Reconstruindo Caminhos

Reconstruindo Caminhos
Escrevo porque chove saudades no terreno das minhas lembranças e na escrita eu deságuo as minhas urgências, curo velhas feridas e engano o relógio das horas trazendo o passado para brincar de aqui e agora... Costumo dizer que no calçadão da minha memória há sempre uma saudade de prontidão à espreita de que a linguagem da emoção faça barulho dentro de mim e que, nessa hora, o sal das minhas lágrimas aumente o brilho do meu olhar e uma inquietação ponha em desalinho o baú de onde emergem as minhas lembranças, para que eu possa, finalmente, render-me à folha de papel em branco...

setembro 01, 2020

Álbum de Fotografias


2.Livro, não raro carcelado, de folhas de cartolina, de papel forte, ou de material sintético, próprio para colagem de figurinhas, recortes, etc., ou para guardar fotografias, coleção de selos, discos, gravuras, etc.

No Novo Dicionário Aurélio, versão eletrônica, a definição da palavra “álbum” não está de acordo com a lembrança que eu tenho deste livro.
Para mim, um álbum não guarda só as fotografias, ele guarda também a memória dos meus afetos!
São retalhos de lembranças que contam histórias. São histórias eternizadas na pausa de uma fotografia.

Pois bem, hoje, eu resolvi abrir o meu álbum de memórias. 
E, como bem disse a escritora Eliane Brum: - “ quero ser desabitada, por um momento, para ser habitada pela linguagem que é o outro”.
Nesse instante, pela ordem das imagens, o outro é ela: Mãe Julia.

A mulher que falava com os passarinhos e com as flores que plantava em seu jardim. 
A professora que ensinava mais pelo exemplo do que pelas palavras.

Lembro-me do seu amor pelas aves.
Certa vez, lá pelos idos de 1950, ela comprou um viveiro para abrigar os vários tipos de passarinhos que dela se aproximavam: concriz; canários belgas; pintassilgos; beija-flores e um papagaio.
Era tanta ternura, cuidado e delicadeza no trato com as aves, que por meio destas eu aprendi o verdadeiro sentido do amor e da liberdade.
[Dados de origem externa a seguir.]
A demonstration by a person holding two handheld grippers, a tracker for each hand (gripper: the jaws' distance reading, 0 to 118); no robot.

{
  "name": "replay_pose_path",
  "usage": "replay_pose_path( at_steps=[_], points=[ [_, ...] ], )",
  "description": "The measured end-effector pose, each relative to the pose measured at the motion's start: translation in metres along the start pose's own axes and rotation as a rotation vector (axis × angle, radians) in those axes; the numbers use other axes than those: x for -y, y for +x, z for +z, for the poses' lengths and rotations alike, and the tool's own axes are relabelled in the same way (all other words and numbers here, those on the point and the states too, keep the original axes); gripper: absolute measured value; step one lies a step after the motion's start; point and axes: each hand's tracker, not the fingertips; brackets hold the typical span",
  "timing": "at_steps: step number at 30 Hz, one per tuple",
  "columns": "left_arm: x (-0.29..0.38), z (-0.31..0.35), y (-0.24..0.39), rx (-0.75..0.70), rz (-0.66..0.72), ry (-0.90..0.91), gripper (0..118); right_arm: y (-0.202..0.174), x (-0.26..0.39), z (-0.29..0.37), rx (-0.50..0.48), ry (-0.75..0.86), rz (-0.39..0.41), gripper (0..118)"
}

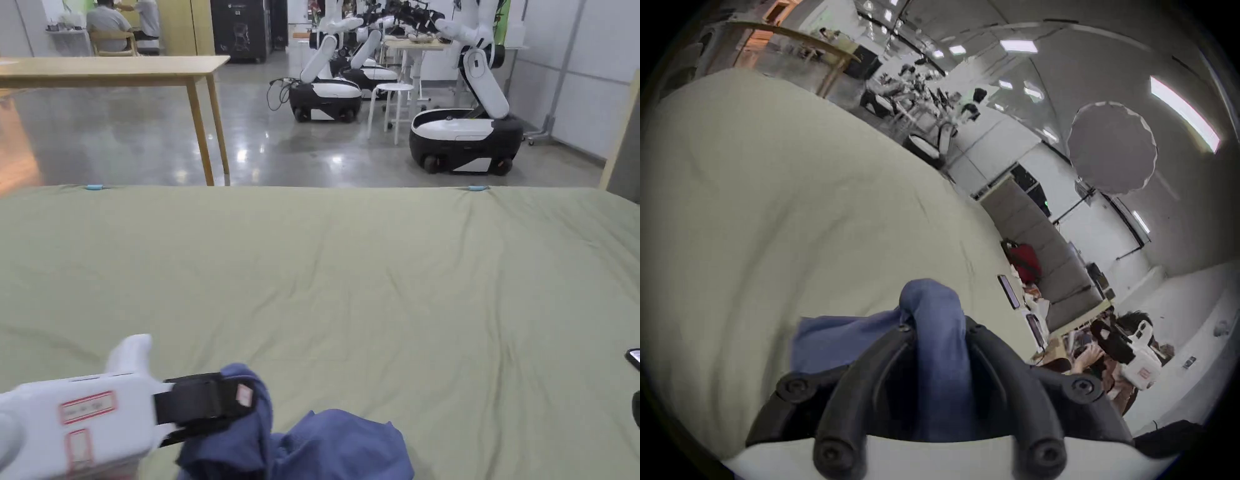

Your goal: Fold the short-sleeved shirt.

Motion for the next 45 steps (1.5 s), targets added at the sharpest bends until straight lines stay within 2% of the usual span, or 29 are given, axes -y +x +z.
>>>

Pela manhã, bem cedinho, muitos antes do seu desjejum, Mãe Julia já iniciava o bate-papo com os pássaros.
Era a hora de limpar o viveiro, trocar a água e colocar alpiste para os seus filhotes.
O velho concriz era o mais conversador. Bastava ela se aproximar e ele começava a cantoria. 
Os dois tinham uma linguagem própria, uma troca de afetos.
 
Um belo dia, ela começou a se perguntar se era justo manter os pássaros em cativeiro. 
Uma enorme tristeza toldou-lhe o semblante e a partir daí resolveu dar-lhes a liberdade.
Cumpriu o rito matinal e logo em seguida abriu a porta do viveiro para que eles ganhassem a alforria.
Os canários e os pintassilgos se olhavam e se moviam inquietos, mas ninguém ousava sair.
O velho concriz foi o primeiro a ganhar o céu da liberdade. Voou longe por horas a fio.
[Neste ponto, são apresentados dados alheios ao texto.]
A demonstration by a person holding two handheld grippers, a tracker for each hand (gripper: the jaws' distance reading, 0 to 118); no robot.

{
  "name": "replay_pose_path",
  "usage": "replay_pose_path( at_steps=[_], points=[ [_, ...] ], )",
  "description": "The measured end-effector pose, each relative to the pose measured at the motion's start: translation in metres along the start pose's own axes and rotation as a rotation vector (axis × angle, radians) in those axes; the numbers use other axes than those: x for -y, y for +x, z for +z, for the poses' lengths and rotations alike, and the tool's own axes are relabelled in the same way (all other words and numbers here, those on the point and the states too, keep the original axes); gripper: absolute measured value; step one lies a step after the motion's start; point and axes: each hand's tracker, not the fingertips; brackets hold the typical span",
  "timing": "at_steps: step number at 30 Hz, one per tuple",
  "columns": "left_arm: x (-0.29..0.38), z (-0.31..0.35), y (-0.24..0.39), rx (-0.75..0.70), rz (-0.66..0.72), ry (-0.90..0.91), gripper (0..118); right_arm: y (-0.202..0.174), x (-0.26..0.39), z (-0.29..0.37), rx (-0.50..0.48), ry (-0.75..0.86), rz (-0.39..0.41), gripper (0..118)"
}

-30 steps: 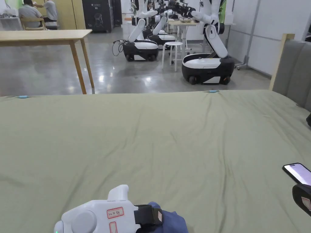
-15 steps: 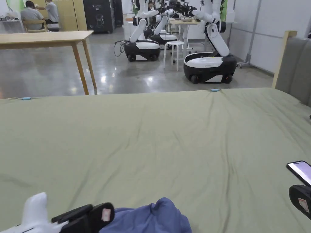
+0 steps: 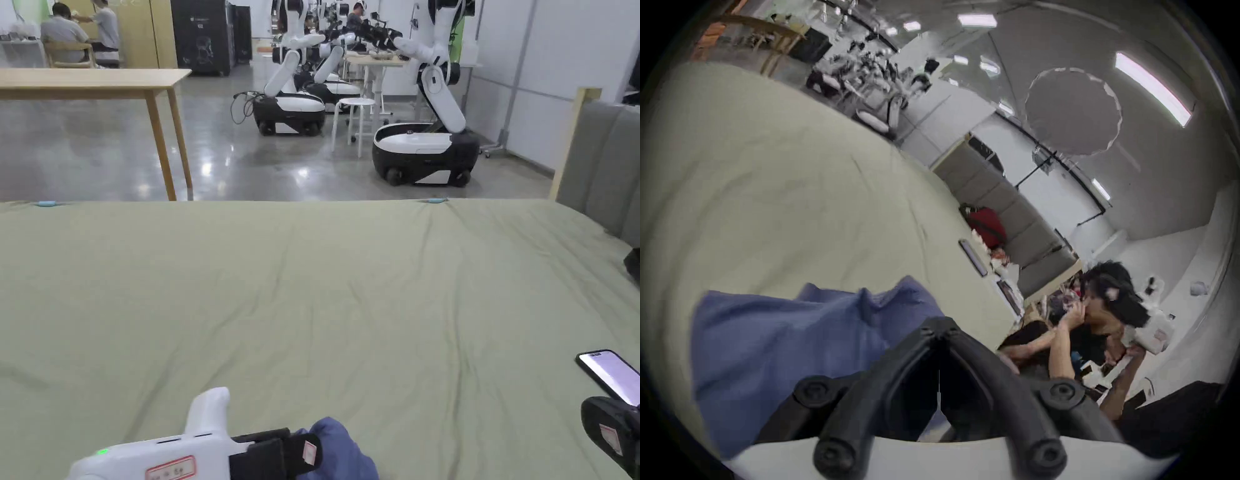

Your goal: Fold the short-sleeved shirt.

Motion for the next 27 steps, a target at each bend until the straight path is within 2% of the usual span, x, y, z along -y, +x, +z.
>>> replay_pose_path(
  at_steps=[5,9,13,15,17,21,24,27],
  points=[
    [0.013,-0.061,-0.011,-0.005,0.025,-0.106,0,0.002,-0.002,0.005,0.005,0.009,-0.008,1],
    [0.028,-0.084,-0.003,-0.084,-0.020,-0.176,0,0.003,-0.002,0.005,0.011,0.010,-0.012,1],
    [0.025,-0.079,0.003,-0.070,-0.031,-0.166,0,0.002,-0.001,0.007,0.016,0.007,-0.005,1],
    [0.021,-0.063,0.007,-0.057,-0.029,-0.144,0,0.002,-0.001,0.008,0.015,0.009,-0.005,1],
    [0.012,-0.047,0.023,-0.045,-0.082,-0.090,0,0.001,-0.002,0.009,0.012,0.014,-0.007,1],
    [0.002,0.026,0.053,0.043,-0.123,0.083,0,-0.003,-0.003,0.011,-0.015,0.034,-0.006,1],
    [0.010,0.082,0.053,0.029,-0.132,0.175,0,-0.008,-0.002,0.009,-0.041,0.036,-0.002,1],
    [0.020,0.128,0.046,-0.046,-0.163,0.219,0,-0.015,-0.002,0.002,-0.069,0.033,0.007,1]
  ],
)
Porém, ao meio dia e meia, quando toda a família estava sentada à mesa para o almoço, ele adentrou a sala e pousou sobre o ombro de Mãe Julia.
A simbologia do ato nos deixou emocionados. O amor foi mais forte do que a independência que o céu lhe proporcionara.

Minha Mãe era uma Lady, mas não era movida pela afetação. Em qualquer circunstância só se referia ao outro de maneira educada e respeitosa.
Quando solicitava os serviços da secretária do lar, as palavras mágicas: por favor, obrigada e desculpe-me vinham à frente. Discreta e comedida nos gestos não gostava de fofocas nem de intromissões na vida alheia, tampouco de promover discórdias. 
Morou mais de um ano na casa de um dos filhos e sempre que necessitava pegar algo na geladeira, dirigia-se à nora e pedia permissão.

Foi dela que herdei o nome e a consciência ativa de que devo fazer ao outro aquilo que desejo que façam a mim.
Que a minha liberdade termina onde a do outro começa.
Que palavrões não são palavras benditas. 
Que a boa educação abre portas e o conhecimento liberta.

Mãe Julia gostava de cantar A Marselhesa – o Hino Nacional da França. E, de acompanhar Orlando Silva, na canção Rosa.

Acreditava em destino. 
Contava sempre a história de quando era mocinha e recusara a corte dos pretendentes viúvos ou que usavam fardas.
Para seu castigo, segundo ela, casou-se com um viúvo que tinha quatro crianças (ela foi a terceira esposa) e teve um filho militar.
Sorria quando falava sobre isso. E amou os filhos do viúvo: Crueza; Tota; Deusa e Maria como se tivessem saído de suas entranhas.
Gostava de contar da alegria e felicidade de sua filha Creuza quando ela, Mãe Julia, entrou na igreja para casar-se com o seu pai.
E, de como Deusa, sua outra filha, a amava.
Pois, em seu leito de morte pediu-lhe que nunca, em vida, dissesse a ninguém que ela não era sua filha.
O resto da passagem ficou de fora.